Parameterized Complexity of Segment Routing
Cristina Bazgan, Morgan Chopin, André Nichterlein, Camille Richer
TL;DR
The paper analyzes the parameterized and structural complexity of Segment Routing (SR), showing that SR is NP-hard even on graphs with small treewidth and remains hard under various parameterizations (e.g., $d$ demands or a small budget $k$) with strong W[1]-hardness results. It develops gadget-based reductions from problems like 2-EDP, 2D1SP, Multicolored Clique, and 3-Partition, and introduces the $\ell$-extended graph $S_\ell(G)$ and triangle chains to establish these hardness results. On the algorithmic side, the authors identify polynomial-time solvable islands: MinUnit SR on undirected cycles and Unit SR on undirected cacti via dynamic programming on the cactus skeleton, while showing that SR remains NP-hard on cacti in general. They also prove NP-hardness under structural constraints such as small vertex cover, via reductions from 3-Edge Coloring and Bin Packing.
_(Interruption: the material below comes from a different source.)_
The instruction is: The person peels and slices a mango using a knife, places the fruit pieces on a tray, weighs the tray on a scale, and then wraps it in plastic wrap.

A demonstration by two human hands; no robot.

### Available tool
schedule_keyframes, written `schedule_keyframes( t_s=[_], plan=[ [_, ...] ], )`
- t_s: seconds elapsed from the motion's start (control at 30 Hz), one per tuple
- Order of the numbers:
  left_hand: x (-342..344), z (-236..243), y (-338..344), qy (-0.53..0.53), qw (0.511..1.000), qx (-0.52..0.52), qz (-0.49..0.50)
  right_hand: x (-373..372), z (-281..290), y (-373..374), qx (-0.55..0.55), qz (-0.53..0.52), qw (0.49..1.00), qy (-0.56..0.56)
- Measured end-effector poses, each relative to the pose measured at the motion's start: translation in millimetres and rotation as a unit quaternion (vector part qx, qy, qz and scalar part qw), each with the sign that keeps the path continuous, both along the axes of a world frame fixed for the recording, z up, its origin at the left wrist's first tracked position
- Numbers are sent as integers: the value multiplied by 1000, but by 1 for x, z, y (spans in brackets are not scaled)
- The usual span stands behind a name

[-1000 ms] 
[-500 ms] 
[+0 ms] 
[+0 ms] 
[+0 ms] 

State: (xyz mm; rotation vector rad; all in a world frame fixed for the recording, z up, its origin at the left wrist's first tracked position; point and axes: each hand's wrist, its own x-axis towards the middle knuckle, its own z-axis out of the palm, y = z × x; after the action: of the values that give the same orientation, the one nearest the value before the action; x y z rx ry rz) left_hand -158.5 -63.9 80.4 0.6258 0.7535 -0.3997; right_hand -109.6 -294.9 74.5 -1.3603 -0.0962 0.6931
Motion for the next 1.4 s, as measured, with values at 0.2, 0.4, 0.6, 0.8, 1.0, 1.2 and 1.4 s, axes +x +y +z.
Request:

Practically, these results delimit the feasibility of exact SR algorithms and motivate exploring approximations and topology-tailored methods for traffic engineering in real networks. All mathematical statements are expressed with rigorous notation, including parameters $n,m,d,k$, and complexity classes $P$, NP, W[1].
Abstract
Segment Routing is a recent network technology that helps optimizing network throughput by providing finer control over the routing paths. Instead of routing directly from a source to a target, packets are routed via intermediate waypoints. Between consecutive waypoints, the packets are routed according to traditional shortest path routing protocols. Bottlenecks in the network can be avoided by such rerouting, preventing overloading parts of the network. The associated NP-hard computational problem is Segment Routing: Given a network on $n$ vertices, $d$ traffic demands (vertex pairs), and a (small) number $k$, the task is to find for each demand pair at most $k$ waypoints such that with shortest path routing along these waypoints, all demands are fulfilled without exceeding the capacities of the network. We investigate if special structures of real-world communication networks could be exploited algorithmically. Our results comprise NP-hardness on graphs with constant treewidth even if only one waypoint per demand is allowed. We further exclude (under standard complexity assumptions) algorithms with running time $f(d) n^{g(k)}$ for any functions $f$ and $g$. We complement these lower bounds with polynomial-time solvable special cases.